Exercise: Among the lines below, copy exactly those from the one with "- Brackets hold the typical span" through the one with "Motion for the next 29", counting both ends.
-- Records shown follows --
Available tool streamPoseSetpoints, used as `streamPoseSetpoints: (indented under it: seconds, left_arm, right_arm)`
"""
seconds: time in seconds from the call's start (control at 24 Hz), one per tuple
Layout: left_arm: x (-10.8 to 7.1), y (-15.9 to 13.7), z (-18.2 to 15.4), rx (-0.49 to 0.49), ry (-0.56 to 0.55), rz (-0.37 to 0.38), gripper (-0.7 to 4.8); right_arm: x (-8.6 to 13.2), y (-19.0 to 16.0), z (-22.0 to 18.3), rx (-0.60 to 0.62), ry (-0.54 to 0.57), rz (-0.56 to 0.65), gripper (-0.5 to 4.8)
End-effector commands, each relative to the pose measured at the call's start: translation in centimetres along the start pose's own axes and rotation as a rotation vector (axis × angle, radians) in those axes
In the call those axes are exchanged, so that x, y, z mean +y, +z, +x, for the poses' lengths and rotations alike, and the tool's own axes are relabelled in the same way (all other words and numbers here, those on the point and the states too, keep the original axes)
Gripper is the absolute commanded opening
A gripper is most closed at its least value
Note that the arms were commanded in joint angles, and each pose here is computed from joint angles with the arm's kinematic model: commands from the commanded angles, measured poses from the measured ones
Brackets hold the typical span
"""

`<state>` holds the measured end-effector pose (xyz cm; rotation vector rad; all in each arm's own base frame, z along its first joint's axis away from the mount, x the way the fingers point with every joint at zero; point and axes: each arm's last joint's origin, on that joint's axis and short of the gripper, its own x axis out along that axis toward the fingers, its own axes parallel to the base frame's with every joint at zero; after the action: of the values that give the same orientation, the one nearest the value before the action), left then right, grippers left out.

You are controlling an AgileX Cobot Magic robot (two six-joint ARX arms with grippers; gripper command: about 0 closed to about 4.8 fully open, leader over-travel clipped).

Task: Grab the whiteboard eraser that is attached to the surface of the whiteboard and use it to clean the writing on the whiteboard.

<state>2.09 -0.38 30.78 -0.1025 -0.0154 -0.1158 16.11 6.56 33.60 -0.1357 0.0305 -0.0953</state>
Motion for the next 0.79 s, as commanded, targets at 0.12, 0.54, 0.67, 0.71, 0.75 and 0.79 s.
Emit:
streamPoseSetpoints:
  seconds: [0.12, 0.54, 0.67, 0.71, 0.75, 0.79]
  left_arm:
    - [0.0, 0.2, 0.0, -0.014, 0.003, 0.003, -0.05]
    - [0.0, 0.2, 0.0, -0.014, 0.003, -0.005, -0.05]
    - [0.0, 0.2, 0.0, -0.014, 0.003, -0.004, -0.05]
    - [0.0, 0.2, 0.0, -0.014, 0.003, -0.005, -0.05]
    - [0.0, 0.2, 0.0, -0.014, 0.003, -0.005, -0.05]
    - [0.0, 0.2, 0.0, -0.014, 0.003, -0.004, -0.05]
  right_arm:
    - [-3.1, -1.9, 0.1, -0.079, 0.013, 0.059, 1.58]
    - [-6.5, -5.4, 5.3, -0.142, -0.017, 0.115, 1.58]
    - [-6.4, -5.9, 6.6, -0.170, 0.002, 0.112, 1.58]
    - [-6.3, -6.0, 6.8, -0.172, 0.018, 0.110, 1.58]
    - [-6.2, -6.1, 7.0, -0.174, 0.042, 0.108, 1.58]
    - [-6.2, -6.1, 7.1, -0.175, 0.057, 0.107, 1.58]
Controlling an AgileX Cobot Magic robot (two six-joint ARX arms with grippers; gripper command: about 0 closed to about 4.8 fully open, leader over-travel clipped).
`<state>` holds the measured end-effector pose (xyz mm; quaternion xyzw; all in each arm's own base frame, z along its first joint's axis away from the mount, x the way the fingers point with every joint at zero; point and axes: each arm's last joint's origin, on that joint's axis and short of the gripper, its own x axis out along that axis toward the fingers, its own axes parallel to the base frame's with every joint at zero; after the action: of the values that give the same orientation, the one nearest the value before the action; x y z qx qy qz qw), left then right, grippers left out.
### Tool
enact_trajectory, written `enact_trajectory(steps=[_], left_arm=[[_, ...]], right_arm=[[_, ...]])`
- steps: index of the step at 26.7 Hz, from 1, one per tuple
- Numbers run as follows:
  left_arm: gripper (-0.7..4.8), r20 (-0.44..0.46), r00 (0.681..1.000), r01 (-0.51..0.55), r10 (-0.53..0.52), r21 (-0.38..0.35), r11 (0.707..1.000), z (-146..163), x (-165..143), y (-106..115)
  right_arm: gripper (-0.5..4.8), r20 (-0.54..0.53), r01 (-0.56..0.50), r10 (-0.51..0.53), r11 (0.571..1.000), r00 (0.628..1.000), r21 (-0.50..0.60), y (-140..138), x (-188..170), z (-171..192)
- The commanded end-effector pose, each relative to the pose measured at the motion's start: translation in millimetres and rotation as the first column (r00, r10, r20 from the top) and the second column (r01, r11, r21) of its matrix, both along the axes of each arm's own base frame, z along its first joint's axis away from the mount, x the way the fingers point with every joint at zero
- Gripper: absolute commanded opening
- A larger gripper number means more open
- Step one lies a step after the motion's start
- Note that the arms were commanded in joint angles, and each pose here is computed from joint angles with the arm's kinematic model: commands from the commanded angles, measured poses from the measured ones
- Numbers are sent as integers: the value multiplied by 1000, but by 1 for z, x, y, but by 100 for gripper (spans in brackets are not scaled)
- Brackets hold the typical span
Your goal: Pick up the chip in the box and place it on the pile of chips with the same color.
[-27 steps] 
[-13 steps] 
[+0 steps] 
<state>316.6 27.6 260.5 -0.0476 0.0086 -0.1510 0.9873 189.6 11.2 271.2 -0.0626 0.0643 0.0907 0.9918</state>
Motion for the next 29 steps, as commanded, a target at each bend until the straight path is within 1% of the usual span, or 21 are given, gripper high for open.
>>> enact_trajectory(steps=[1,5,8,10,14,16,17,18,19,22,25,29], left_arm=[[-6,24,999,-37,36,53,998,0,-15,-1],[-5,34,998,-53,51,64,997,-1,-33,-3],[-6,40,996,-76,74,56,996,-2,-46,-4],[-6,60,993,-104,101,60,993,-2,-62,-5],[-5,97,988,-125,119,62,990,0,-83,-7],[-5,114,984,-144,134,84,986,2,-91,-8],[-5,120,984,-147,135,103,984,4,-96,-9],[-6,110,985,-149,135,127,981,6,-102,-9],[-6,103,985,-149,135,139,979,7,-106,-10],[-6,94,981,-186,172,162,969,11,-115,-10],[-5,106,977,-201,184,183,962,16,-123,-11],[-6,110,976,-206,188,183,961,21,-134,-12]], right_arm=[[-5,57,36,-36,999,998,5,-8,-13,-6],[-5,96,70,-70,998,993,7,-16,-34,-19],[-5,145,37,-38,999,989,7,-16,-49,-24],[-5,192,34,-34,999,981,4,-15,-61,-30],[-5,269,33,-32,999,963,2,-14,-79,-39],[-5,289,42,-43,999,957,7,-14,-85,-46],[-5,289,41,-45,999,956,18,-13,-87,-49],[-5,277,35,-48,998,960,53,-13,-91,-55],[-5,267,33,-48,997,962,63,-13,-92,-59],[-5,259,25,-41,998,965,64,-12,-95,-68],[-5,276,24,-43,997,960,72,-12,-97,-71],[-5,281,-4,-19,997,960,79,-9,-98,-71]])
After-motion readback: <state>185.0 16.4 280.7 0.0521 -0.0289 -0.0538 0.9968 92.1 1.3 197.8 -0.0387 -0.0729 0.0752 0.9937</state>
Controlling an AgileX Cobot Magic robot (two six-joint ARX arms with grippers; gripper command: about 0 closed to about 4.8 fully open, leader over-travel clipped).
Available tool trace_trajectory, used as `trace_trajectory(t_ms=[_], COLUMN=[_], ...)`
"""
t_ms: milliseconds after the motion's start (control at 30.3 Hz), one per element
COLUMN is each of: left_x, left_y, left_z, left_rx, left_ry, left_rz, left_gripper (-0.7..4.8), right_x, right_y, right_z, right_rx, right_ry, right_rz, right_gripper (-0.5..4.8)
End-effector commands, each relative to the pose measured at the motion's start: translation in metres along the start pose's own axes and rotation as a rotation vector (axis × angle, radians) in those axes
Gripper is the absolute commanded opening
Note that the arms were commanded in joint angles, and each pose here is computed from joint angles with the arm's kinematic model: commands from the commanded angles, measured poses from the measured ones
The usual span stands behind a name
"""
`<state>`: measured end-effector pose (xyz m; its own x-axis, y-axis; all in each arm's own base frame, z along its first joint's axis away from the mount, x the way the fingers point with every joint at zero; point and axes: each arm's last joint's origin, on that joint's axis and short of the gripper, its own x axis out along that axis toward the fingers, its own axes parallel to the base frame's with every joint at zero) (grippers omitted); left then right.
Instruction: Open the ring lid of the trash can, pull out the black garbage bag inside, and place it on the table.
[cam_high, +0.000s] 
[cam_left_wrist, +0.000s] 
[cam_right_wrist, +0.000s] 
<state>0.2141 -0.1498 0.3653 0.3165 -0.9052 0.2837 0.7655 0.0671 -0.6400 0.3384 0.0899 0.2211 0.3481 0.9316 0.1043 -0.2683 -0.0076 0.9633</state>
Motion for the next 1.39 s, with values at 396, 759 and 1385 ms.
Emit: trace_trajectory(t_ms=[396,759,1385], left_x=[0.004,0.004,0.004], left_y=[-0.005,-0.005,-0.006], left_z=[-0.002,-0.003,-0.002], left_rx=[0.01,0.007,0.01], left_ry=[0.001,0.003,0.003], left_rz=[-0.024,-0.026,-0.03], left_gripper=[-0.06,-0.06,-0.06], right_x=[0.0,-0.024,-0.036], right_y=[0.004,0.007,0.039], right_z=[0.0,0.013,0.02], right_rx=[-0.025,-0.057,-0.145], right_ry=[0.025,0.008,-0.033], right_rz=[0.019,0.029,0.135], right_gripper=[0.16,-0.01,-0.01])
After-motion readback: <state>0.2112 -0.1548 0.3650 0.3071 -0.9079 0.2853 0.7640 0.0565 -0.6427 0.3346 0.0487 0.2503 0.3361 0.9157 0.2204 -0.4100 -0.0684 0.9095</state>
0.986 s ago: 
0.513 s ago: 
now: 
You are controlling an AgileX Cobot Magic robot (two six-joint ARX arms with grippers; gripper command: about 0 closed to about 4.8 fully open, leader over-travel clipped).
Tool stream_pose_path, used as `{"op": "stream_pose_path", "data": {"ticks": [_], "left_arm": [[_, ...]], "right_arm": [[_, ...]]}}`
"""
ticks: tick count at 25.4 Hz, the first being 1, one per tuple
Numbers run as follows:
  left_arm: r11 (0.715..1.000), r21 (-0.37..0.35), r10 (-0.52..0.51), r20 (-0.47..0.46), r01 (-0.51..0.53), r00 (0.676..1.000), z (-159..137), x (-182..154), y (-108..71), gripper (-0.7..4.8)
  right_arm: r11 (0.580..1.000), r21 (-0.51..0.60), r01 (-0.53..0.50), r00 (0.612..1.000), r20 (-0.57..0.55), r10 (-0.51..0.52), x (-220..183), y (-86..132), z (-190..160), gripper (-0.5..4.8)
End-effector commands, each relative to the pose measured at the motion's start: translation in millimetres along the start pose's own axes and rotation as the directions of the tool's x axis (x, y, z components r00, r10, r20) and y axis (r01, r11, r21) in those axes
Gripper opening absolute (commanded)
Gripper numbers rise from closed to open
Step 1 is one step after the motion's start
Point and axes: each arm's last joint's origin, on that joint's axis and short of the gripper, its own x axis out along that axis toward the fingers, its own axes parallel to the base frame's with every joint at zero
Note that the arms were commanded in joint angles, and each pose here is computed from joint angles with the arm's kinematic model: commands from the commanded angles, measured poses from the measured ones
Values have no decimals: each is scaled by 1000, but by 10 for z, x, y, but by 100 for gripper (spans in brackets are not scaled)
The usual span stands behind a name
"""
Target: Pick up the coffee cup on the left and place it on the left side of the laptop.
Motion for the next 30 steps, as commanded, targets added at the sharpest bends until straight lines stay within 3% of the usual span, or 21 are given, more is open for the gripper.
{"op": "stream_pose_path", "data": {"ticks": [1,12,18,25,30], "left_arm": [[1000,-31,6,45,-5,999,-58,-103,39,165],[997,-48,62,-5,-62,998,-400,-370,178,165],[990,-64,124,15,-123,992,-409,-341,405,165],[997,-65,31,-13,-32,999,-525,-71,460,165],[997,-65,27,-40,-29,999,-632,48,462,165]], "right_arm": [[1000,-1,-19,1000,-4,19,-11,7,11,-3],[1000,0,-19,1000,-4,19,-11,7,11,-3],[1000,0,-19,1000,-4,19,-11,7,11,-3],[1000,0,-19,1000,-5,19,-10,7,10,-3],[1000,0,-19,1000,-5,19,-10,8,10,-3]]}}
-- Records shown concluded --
Result of the exercise:
- Brackets hold the typical span
Your goal: Pick up the chip in the box and place it on the pile of chips with the same color.
[-27 steps] 
[-13 steps] 
[+0 steps] 
<state>316.6 27.6 260.5 -0.0476 0.0086 -0.1510 0.9873 189.6 11.2 271.2 -0.0626 0.0643 0.0907 0.9918</state>
Motion for the next 29 steps, as commanded, a target at each bend until the straight path is within 1% of the usual span, or 21 are given, gripper high for open.

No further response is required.